Why the US Department of Justice Is Cutting Down On Standard & Poor’s
By Wang Wei
The Obama administration’s attempt to grind down on the credit agencies...is really just an attempt to raise the prestige of the government.
Translated By Elizabeth Cao
8 February 2013
Edited by Rachel Smith
China - Huanqiu - Original Article (Chinese)
On Feb. 5th, U.S. Attorney General Eric Holder made an announcement to bring civil action against credit rating agency Standard & Poor’s. The agency is accused of inflating ratings of securities and credit before the financial crisis, causing investors to lose billions of dollars.
The U.S. government initiated legal proceedings against Standard & Poor’s. This is just one of a series of financial and legal cases after the mortgage crisis and this time one of the major credit rating agencies is one of the accused.

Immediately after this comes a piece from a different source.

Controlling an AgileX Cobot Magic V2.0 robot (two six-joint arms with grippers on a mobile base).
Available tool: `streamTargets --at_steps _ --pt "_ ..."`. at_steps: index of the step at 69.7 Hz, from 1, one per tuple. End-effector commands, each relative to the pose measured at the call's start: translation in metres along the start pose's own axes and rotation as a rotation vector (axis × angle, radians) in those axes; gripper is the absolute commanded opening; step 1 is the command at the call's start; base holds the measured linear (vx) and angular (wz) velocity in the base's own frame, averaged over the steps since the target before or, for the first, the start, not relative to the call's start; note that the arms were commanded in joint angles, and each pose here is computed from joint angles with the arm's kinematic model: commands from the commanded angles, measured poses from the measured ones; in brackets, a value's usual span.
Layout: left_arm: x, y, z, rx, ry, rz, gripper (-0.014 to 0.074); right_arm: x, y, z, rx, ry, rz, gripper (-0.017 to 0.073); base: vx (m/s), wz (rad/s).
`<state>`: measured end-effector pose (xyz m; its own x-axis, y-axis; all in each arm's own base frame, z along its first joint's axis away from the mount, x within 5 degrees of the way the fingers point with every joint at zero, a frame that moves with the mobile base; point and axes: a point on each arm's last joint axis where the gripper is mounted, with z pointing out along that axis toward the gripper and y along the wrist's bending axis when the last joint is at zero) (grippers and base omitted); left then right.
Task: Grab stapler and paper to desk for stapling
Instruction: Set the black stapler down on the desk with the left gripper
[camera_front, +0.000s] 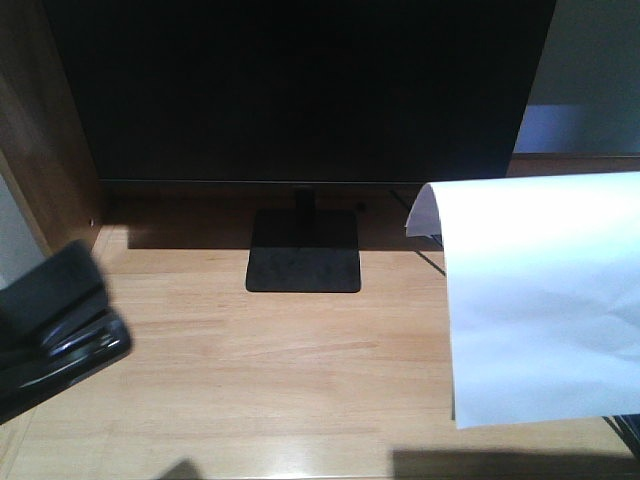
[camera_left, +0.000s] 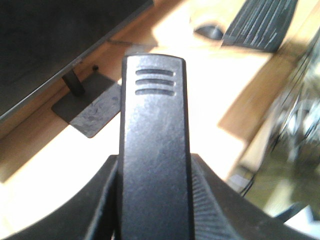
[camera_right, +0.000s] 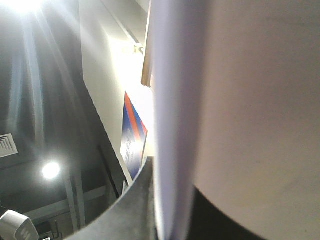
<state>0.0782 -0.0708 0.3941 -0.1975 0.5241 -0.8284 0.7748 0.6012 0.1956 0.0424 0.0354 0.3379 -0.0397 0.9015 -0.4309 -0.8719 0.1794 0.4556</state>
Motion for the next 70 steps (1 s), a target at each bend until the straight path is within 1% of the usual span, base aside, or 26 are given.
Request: streamTargets --at_steps 1,7,11,12,14,17,19,22,27,28,31,33,38,40,44,45,48,51,53,56,57,59,60,61,68,70 --pt "-0.025 0.008 0.018 -0.012 -0.132 0.044 -0.0006 -0.005 0.007 0.005 -0.048 -0.024 -0.008 -0.0006 0.0 0.0" --pt "-0.032 0.01 0.037 0.023 -0.142 0.091 -0.0006 -0.005 0.007 0.005 -0.048 -0.024 -0.008 -0.0006 0.0 0.0" --pt "-0.034 0.012 0.049 0.047 -0.14 0.105 -0.0006 -0.005 0.007 0.005 -0.048 -0.024 -0.008 -0.0006 0.0 0.0" --pt "-0.035 0.013 0.052 0.051 -0.14 0.12 -0.0006 -0.005 0.007 0.005 -0.048 -0.024 -0.008 -0.0006 0.0 0.0" --pt "-0.036 0.014 0.058 0.06 -0.137 0.12 -0.0006 -0.005 0.007 0.005 -0.048 -0.024 -0.008 -0.0006 0.0 0.0" --pt "-0.036 0.017 0.067 0.072 -0.128 0.146 -0.0006 -0.005 0.007 0.005 -0.048 -0.024 -0.008 -0.0006 0.0 0.0" --pt "-0.035 0.019 0.072 0.08 -0.12 0.145 -0.0006 -0.005 0.007 0.005 -0.048 -0.024 -0.008 -0.0006 0.0 0.0" --pt "-0.035 0.022 0.079 0.086 -0.112 0.161 -0.0006 -0.005 0.007 0.005 -0.049 -0.024 -0.008 -0.0006 0.0 0.0" --pt "-0.032 0.031 0.092 0.097 -0.096 0.164 -0.0006 -0.005 0.007 0.005 -0.049 -0.024 -0.008 -0.0006 0.0 0.0" --pt "-0.032 0.034 0.096 0.099 -0.091 0.152 -0.0006 -0.005 0.007 0.005 -0.049 -0.024 -0.008 -0.0006 0.0 0.0" --pt "-0.03 0.038 0.102 0.104 -0.083 0.157 -0.0006 -0.005 0.007 0.005 -0.049 -0.024 -0.008 -0.0006 0.0 0.0" --pt "-0.028 0.043 0.108 0.11 -0.076 0.144 -0.0006 -0.005 0.007 0.005 -0.049 -0.024 -0.008 -0.0006 0.0 0.0" --pt "-0.022 0.054 0.119 0.125 -0.057 0.143 -0.0006 -0.005 0.007 0.005 -0.049 -0.024 -0.008 -0.0006 0.0 0.0" --pt "-0.02 0.057 0.122 0.134 -0.05 0.155 -0.0006 -0.005 0.007 0.005 -0.049 -0.024 -0.008 -0.0006 0.0 0.0" --pt "-0.013 0.065 0.131 0.155 -0.034 0.159 -0.0006 -0.005 0.007 0.005 -0.049 -0.024 -0.008 -0.0006 0.0 0.0" --pt "-0.012 0.067 0.133 0.161 -0.031 0.175 -0.0006 -0.005 0.007 0.005 -0.049 -0.024 -0.008 -0.0006 0.0 0.0" --pt "-0.006 0.073 0.14 0.189 -0.02 0.185 -0.0006 -0.005 0.007 0.005 -0.049 -0.024 -0.008 -0.0006 0.0 0.0" --pt "-0.001 0.077 0.146 0.213 -0.015 0.215 -0.0006 -0.005 0.007 0.005 -0.049 -0.024 -0.008 -0.0006 0.0 0.0" --pt "0.003 0.08 0.15 0.234 -0.01 0.222 -0.0006 -0.005 0.007 0.005 -0.049 -0.024 -0.008 -0.0006 0.0 0.0" --pt "0.008 0.084 0.156 0.269 -0.01 0.267 -0.0006 -0.005 0.007 0.005 -0.049 -0.024 -0.008 -0.0006 0.0 0.0" --pt "0.01 0.086 0.158 0.28 -0.008 0.265 -0.0006 -0.005 0.007 0.005 -0.049 -0.024 -0.008 -0.0006 0.0 0.0" --pt "0.014 0.088 0.162 0.304 -0.009 0.286 -0.0006 -0.005 0.007 0.005 -0.049 -0.024 -0.008 -0.0006 0.0 0.0" --pt "0.016 0.089 0.164 0.314 -0.011 0.308 -0.0006 -0.005 0.007 0.005 -0.049 -0.024 -0.008 -0.0006 0.0 0.0" --pt "0.018 0.09 0.166 0.325 -0.01 0.307 -0.0006 -0.005 0.007 0.005 -0.049 -0.024 -0.008 -0.0006 0.0 0.0" --pt "0.029 0.096 0.18 0.386 -0.026 0.362 -0.0006 -0.005 0.007 0.005 -0.049 -0.024 -0.008 -0.0006 0.0 0.0" --pt "0.032 0.097 0.185 0.4 -0.028 0.363 -0.0006 -0.005 0.007 0.005 -0.049 -0.024 -0.008 -0.0006 0.0 0.0"
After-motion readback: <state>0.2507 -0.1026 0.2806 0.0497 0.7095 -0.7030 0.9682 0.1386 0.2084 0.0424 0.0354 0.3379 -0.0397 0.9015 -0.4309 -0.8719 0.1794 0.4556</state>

International credit rating agency Standard & Poor’s is becoming the federal government's scapegoat. The American government is now telling Standard & Poor’s to assume responsibility for part of the subprime mortgage crisis and pay $5 billion for their role. This is unprecedented action by the U.S. government on rating agencies, causing a lot of nervousness in this industry.
These past five years of the mortgage crisis are due to relatively poor-quality credit loans. In 2008, investment funds were forced to close due to lack of global liquidity, causing great turmoil in the global financial markets. In reality, the U.S. subprime mortgage crisis began to appear in the spring of 2007 and then swept the financial markets in the United States and Europe in August 2007. At that time, international rating agencies, including Standard & Poor’s, failed to reveal this risk in a timely manner, and instead gave inflated ratings. Even as the property market bubble began to break down, the rating that was reported by Standard & Poor’s ensured more profits.
The U.S. Department of Justice in the Federal District Court in California filed the lawsuit against Standard & Poor’s due to the Western Corporate Federal Credit Union’s large investment in mortgage-backed securities based on Standard & Poor’s ratings. Because of Standard & Poor’s assessment, this brought about huge losses to consumers.
Standard & Poor’s released a statement to the U.S. Department of Justice saying that their credit ratings were objective, independent, and not due to the influence of investment banks. The ratings were based on raising revenue, profit, and market share expectations aimed more at safeguarding these banks rather than safeguarding investors’ interests.
In regards to the civil lawsuit brought by the U.S. Department of Justice due to the poor assessment of Standard & Poor’s back in 2007, Standard & Poor’s said in a statement that the U.S. Department of Justice’s civil procedure is neither fair nor legal.
In actuality, Standard & Poor’s attempt to knowingly profiteer during the subprime mortgage crisis did not escape the eyes of consumers. The U.S. government caught Standard & Poor’s in the act and their actions subsequently caused the United States’ sovereign rating to go down in 2011. The Obama administration’s attempt to grind down on the credit agencies in the United States in the post-crisis period is really just an attempt to raise the prestige of the government.